Starting with the first line and ending with the line that holds "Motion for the", repeat the material exactly.

COLLECTED DATA:
◇ ◇ ◇ ◇

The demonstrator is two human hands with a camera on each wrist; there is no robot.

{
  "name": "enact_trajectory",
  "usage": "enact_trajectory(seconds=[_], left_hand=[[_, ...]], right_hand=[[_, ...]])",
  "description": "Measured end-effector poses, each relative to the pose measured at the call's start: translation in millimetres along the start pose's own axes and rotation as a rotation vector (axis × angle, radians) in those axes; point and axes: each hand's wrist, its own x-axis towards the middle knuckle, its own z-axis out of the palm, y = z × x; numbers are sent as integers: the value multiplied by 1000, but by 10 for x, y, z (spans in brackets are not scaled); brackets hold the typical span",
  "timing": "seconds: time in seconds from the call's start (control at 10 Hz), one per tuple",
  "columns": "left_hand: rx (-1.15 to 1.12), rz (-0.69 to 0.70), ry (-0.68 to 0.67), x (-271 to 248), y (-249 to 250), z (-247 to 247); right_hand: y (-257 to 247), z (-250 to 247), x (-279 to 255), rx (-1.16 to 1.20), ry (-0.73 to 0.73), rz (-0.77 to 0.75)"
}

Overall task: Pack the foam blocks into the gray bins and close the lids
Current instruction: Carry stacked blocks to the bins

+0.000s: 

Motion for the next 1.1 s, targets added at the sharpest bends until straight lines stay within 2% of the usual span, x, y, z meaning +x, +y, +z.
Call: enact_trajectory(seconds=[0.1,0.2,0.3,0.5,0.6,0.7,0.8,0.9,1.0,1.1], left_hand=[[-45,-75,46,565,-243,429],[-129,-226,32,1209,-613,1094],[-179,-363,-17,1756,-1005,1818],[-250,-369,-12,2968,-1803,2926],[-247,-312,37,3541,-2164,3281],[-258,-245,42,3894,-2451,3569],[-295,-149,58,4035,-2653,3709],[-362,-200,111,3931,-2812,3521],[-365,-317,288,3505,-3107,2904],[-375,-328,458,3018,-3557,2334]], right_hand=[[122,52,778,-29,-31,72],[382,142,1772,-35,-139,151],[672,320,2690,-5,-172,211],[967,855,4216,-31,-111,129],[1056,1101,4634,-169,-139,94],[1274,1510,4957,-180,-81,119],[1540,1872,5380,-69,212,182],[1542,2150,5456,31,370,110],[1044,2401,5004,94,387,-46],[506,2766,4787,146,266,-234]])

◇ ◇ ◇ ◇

ANSWER FOR THIS EXERCISE:
The demonstrator is two human hands with a camera on each wrist; there is no robot.

{
  "name": "enact_trajectory",
  "usage": "enact_trajectory(seconds=[_], left_hand=[[_, ...]], right_hand=[[_, ...]])",
  "description": "Measured end-effector poses, each relative to the pose measured at the call's start: translation in millimetres along the start pose's own axes and rotation as a rotation vector (axis × angle, radians) in those axes; point and axes: each hand's wrist, its own x-axis towards the middle knuckle, its own z-axis out of the palm, y = z × x; numbers are sent as integers: the value multiplied by 1000, but by 10 for x, y, z (spans in brackets are not scaled); brackets hold the typical span",
  "timing": "seconds: time in seconds from the call's start (control at 10 Hz), one per tuple",
  "columns": "left_hand: rx (-1.15 to 1.12), rz (-0.69 to 0.70), ry (-0.68 to 0.67), x (-271 to 248), y (-249 to 250), z (-247 to 247); right_hand: y (-257 to 247), z (-250 to 247), x (-279 to 255), rx (-1.16 to 1.20), ry (-0.73 to 0.73), rz (-0.77 to 0.75)"
}

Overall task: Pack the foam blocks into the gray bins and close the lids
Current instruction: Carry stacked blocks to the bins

+0.000s: 

Motion for the next 1.1 s, targets added at the sharpest bends until straight lines stay within 2% of the usual span, x, y, z meaning +x, +y, +z.

The output above is complete as it stands.